The ASX Corporate Governance Council – an independent group made up of business, shareholder and investor groups including ASFA, ACSI, the Australian Institute of Company Directors, Australian Shareholders’ Association and Business Council of Australia – will meet next month in a bid to break the deadlock over the proposed push to enhance the diversity reporting regime.
Other proposals in the latest draft of the proposed governance changes include lifting the quota for women on ASX 300 boards from 30 per cent to 40 per cent, and for boards to report on the effectiveness of their diversity and inclusion practices.
Companies are urged to report a gender target for their board, and time frame for achieving the target, but are only asked to disclose other diversity characteristics such as race, sexual orientation, age and religion if those characteristics are specifically being considered for their board composition. The principles and recommendations are not mandatory for ASX-listed companies, but under an “if not, why not” approach, companies must disclose when they choose not to conform with a recommendation and explain why.

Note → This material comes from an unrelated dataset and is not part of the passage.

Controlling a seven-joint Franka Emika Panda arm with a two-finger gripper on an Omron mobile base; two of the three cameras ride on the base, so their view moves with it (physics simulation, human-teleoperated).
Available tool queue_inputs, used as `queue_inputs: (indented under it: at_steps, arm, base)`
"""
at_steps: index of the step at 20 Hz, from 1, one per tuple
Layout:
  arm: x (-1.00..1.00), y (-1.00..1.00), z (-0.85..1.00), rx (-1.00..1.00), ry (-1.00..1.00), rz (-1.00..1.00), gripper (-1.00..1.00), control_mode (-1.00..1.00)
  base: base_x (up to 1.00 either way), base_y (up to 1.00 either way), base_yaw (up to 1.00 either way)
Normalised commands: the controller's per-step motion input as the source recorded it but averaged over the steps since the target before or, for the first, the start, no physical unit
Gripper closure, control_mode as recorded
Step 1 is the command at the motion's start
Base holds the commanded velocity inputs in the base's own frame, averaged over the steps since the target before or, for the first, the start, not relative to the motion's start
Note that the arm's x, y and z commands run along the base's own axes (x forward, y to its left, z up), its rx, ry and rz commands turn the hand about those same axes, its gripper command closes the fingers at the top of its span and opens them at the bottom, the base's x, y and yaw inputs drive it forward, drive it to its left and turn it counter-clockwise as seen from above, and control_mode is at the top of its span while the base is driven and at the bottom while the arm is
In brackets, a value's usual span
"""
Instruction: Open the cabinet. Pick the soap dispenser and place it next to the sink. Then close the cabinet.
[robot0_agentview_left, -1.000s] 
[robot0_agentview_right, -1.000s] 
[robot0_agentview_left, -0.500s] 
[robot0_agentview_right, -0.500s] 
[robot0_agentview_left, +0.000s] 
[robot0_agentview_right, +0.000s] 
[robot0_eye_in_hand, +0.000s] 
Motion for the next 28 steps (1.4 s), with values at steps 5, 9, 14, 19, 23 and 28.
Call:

Company directors have voiced their concerns about the higher regulatory burden being placed on ASX-listed companies at a time when fewer companies are choosing to go public on the national exchange.
However ACSI chief executive Louise Davidson said a lack of diversity on company boards represented a “financially material risk” for shareholders, and that’s why it was important for boards to remain fully transparent with their investors.
“Lack of diversity can be a financially material risk that impacts the long-term performance of a company and, in turn, shareholder returns. It’s one of a range of material risks which investors need to manage, and corporate disclosures support that management,” she said.
“Investors and companies know that managing risks – whether diversity, climate change or modern slavery, among others – is important to long-term financial sustainability. For superannuation funds as long-term investors, this is particularly important. Regardless of pushback, those basic facts remain.”
Individual super funds backing the diversity reporting changes in their submissions to the corporate governance review include Rest and HESTA.
To “capture the benefits of diversity at all levels of an organisation”, HESTA is also calling for a 40 per cent female quota to be applied at the executive level and across the workforce of listed companies, and for gender pay gap reporting requirements to be extended to companies with fewer than 100 employees.
HESTA chief executive Debby Blakey said increased diversity boosted the long-term performance of companies through improved decision-making and higher productivity.
“For many years, HESTA has advocated for the benefits of gender equality, broader diversity and inclusion in driving strong financial performance and lowering overall significant material risk to investors,” she said.